Typically for multi-digit numbers, you would convert the input string to integer and then compare the int
values in 32-bit binary registers. (You can keep the original digit-strings around so you can print those instead of having to convert your number back to a string of base-10 digits.)
In the special case where your digit-strings are all the same length (including leading '0'
s if any), you can treat the whole sequence of ASCII codes as a big-endian number.
Strings are stored in printing order, most-significant digit first (at the lowest address in memory, earlier in the string). But x86 is little-endian, so the lowest-address byte gets treated as the least significant if we just loaded and compared, like you're doing.
dd '17'
is the same as db '1', '7', 0, 0
, which is also the same as db 0x31, 0x37, 0, 0
(check an ASCII table), which is the same as 0x00003731
(on x86 which is little-endian).
dd '52'
is dd 0x00003235
, which as you can see is smaller than 0x00003731
.
But if we reversed the bytes of each digit-string, integer compare on the resulting value would compare the strings in lexical order. (This trick is useful in general for memcmp
with small fixed sizes, BTW.) So we essentially want to treat 4-byte digit-strings as big-endian integers.
x86 has an instruction for that, bswap eax
. Or to just swap bytes of a 16-bit register, rol ax, 8
.
After a bswap, '17'
becomes 0x31370000
. '52'
becomes 0x35320000
mov eax, [num1]
mov ecx, [num2]
mov edx, [num3] ; load ASCII strings (padded with 0 bytes to dword)
bswap eax
bswap ecx
bswap edx ; byte reverse them to integers that compare in the right order
cmp eax, ecx ; then compare registers instead of memory
jg check_third_num
... ; end up with the largest in ECX
bswap ecx ; put it back into printing order
mov [largest], ecx ; and store it somewhere.
... ; and make a write() system call
Instead of branching, we could use cmp eax,ecx
/ cmovg ecx, eax
to do ECX=EAX if EAX>ECX (signed). Then one more cmp/cmov would take the max of this and the final number.
We could have used movzx eax, word [num1]
to load just 2 digits, in case the strings weren't padded to dword length with 00 bytes, e.g. if they were in dw '17'
2-byte words.
Although it wouldn't actually be a problem to have garbage in the high 2 bytes of each register, which become the low 2 after bswap. If the 2 digits we care about are different, those will make the integer values compare in the right relative order. And if they differ only in that trailing garbage, they might compare greater or less, but it doesn't matter which one you pick as long as you're not going to print the garbage. Unless these are just keys for sorting something else. You could just rol ax,8
to only endian-swap the low word of EAX, and use 16-bit cmp ax,cx
to ignore the high 2 bytes of the full registers.

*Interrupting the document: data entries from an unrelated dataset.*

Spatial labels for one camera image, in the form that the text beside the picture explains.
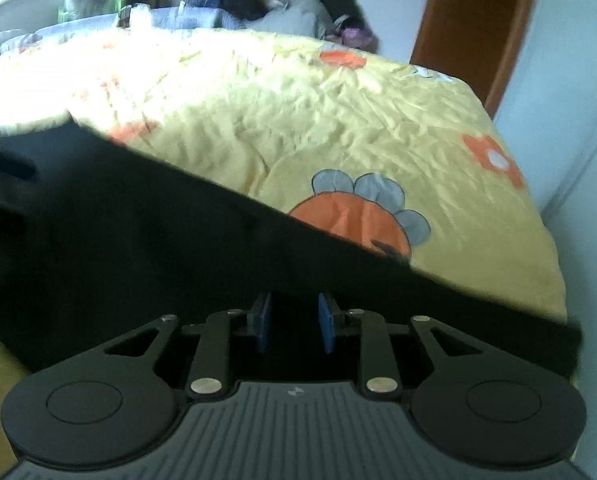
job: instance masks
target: white flower center
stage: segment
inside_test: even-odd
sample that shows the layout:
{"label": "white flower center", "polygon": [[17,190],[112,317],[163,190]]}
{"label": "white flower center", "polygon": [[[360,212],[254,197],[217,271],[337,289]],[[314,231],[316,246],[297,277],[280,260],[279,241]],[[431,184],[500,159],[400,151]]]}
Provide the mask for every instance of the white flower center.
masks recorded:
{"label": "white flower center", "polygon": [[507,171],[510,169],[510,161],[495,150],[487,150],[487,158],[490,163],[499,170]]}

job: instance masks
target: orange flower print
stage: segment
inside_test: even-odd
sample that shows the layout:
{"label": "orange flower print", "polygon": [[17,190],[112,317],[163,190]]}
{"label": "orange flower print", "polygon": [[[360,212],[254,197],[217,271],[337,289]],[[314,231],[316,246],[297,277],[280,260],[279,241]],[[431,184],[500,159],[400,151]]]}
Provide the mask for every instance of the orange flower print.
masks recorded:
{"label": "orange flower print", "polygon": [[472,152],[472,158],[484,170],[494,171],[507,176],[512,186],[522,189],[525,181],[516,163],[501,149],[501,146],[490,136],[472,137],[463,136],[463,142]]}
{"label": "orange flower print", "polygon": [[345,66],[352,70],[363,68],[368,63],[367,59],[349,50],[324,50],[319,54],[319,59],[329,65]]}
{"label": "orange flower print", "polygon": [[110,140],[116,144],[127,144],[137,137],[146,137],[158,126],[154,121],[135,121],[127,124],[117,124],[107,132]]}

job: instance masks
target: triangular cutout
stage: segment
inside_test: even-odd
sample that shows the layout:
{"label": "triangular cutout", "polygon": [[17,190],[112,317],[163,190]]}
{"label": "triangular cutout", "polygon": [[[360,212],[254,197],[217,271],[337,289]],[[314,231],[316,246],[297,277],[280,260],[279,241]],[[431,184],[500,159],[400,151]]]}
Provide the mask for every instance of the triangular cutout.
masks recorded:
{"label": "triangular cutout", "polygon": [[140,357],[149,346],[153,343],[154,339],[158,335],[158,330],[151,328],[140,334],[136,334],[134,337],[125,339],[113,347],[108,348],[105,353],[109,355],[125,355],[127,357]]}
{"label": "triangular cutout", "polygon": [[443,330],[432,328],[431,332],[443,351],[450,357],[458,357],[462,355],[479,355],[483,353],[482,350],[474,348],[473,346],[468,345],[466,342],[452,337]]}

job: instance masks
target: black pants
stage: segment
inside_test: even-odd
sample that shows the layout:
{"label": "black pants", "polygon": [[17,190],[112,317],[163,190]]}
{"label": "black pants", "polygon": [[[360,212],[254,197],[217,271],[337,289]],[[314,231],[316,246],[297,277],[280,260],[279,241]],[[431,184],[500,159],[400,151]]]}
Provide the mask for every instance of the black pants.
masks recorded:
{"label": "black pants", "polygon": [[575,370],[578,327],[442,286],[74,123],[0,142],[38,167],[1,197],[28,229],[0,231],[0,339],[30,370],[162,314],[203,322],[249,308],[264,290],[284,298],[277,310],[305,366],[322,352],[317,295],[331,292],[342,308],[401,323],[425,314],[563,376]]}

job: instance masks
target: ribbed gray panel
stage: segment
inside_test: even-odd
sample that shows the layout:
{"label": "ribbed gray panel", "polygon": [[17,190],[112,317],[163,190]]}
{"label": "ribbed gray panel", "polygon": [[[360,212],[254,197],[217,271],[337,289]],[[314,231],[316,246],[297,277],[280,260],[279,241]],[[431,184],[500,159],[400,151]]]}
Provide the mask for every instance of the ribbed gray panel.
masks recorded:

What would be a problem is digit-strings of different lengths. Then the place-values wouldn't line up after byte swapping, if you load from the start of the string.
dd '123' ; 0x00333231. After byte swap: 0x31323300
dd '99' ; 0x00003939. After byte swap: 0x39390000 !problem
dd '099' ; 0x00393930. After byte swap: 0x30393900 works with '123'
You need the least-significant digit of the digit-string to load into the same place in the register for each input. So after byte-swapping, that digit and all higher digits line up, with binary place-values that match their place-value in the decimal number.
If you had a digit-string without leading zeros like '99'
that you wanted to use with 3-digit numbers, you could potentially load and left-shift before bswap
(or right-shift after), shifting by 8*length_difference
bits. i.e. byte-shifting 0x00003939
to 0x00393900
.
But then you need to know the length of each digit-string, or do a load that ends at the end of it. (leading garbage is a problem, though, unlike trailing garbage.)
Often easier to just convert strings to integers, unless they're too big to fit in a 32 or 64-bit integer. Then you might compare lengths (not counting leading zeros); the longer number is larger. If lengths are equal, then you're ready to use this digit-string trick which is basically strcmp
or memcmp
.
Potentially with an SSE2 pcmpeqb
/ pmovmskb
, and bsf
that bitmap to search for the first non-equal byte, starting from the lowest (which came from the lowest-address input byte, i.e. most significant digit). bsf
is bit-scan-forward, like tzcnt
. To find which one is greater if they're not equal, perhaps pcmpgtb
and check that mask bit, or just index the memory and subtract the ASCII codes at the position you know differs. (bsf ecx,ecx
/ movzx eax, byte [num1 + ecx]
/ cmp al, [num2 + ecx]
). Or sub
, and you don't even need to zero-extend the two bytes before subtracting to avoid overflow like memcmp
does, because you know they're ASCII codes for decimal digits, 0x30 .. 0x39. Would also work for hex digits if they all use the same case (upper or lower), since 'A'..'F'
have higher ASCII codes than '0'..'9'
, so lexical string compare orders them correctly when they're the same length.